Work instruction »
List each line of the data that holds the word "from".

══ Available data ══

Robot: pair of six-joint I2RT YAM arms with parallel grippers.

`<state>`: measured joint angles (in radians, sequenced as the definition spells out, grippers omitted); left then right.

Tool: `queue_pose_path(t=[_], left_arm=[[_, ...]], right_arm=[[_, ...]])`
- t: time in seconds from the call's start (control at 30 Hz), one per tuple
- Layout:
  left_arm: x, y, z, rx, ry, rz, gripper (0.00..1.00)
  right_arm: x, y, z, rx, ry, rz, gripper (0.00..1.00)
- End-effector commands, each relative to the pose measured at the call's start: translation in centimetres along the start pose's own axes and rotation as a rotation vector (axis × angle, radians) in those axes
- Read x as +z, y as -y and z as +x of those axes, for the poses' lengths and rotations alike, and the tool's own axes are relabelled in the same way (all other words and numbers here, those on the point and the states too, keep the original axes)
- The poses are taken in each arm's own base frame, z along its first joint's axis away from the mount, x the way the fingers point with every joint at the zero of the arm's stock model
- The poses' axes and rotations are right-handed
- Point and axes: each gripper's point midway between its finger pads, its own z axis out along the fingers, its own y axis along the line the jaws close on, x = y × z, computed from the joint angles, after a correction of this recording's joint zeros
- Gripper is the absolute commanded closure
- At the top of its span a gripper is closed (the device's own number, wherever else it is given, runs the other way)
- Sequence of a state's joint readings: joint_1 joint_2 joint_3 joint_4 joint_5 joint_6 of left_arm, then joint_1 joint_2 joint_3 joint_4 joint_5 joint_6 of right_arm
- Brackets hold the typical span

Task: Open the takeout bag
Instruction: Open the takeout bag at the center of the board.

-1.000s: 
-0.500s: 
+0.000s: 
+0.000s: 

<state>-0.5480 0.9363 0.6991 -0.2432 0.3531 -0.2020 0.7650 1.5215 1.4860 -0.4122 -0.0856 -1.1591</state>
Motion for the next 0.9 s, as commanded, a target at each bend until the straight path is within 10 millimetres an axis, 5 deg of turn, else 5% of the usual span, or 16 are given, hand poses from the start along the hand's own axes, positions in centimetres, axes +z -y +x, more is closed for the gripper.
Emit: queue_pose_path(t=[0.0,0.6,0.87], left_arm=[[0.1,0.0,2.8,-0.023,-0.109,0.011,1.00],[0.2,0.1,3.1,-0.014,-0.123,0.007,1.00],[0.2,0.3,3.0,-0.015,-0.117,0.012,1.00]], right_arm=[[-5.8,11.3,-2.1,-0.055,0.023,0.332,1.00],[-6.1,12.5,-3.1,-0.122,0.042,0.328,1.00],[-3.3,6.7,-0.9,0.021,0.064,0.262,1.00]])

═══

Answer for this exercise »
- t: time in seconds from the call's start (control at 30 Hz), one per tuple
- The poses are taken in each arm's own base frame, z along its first joint's axis away from the mount, x the way the fingers point with every joint at the zero of the arm's stock model
- Point and axes: each gripper's point midway between its finger pads, its own z axis out along the fingers, its own y axis along the line the jaws close on, x = y × z, computed from the joint angles, after a correction of this recording's joint zeros
Motion for the next 0.9 s, as commanded, a target at each bend until the straight path is within 10 millimetres an axis, 5 deg of turn, else 5% of the usual span, or 16 are given, hand poses from the start along the hand's own axes, positions in centimetres, axes +z -y +x, more is closed for the gripper.

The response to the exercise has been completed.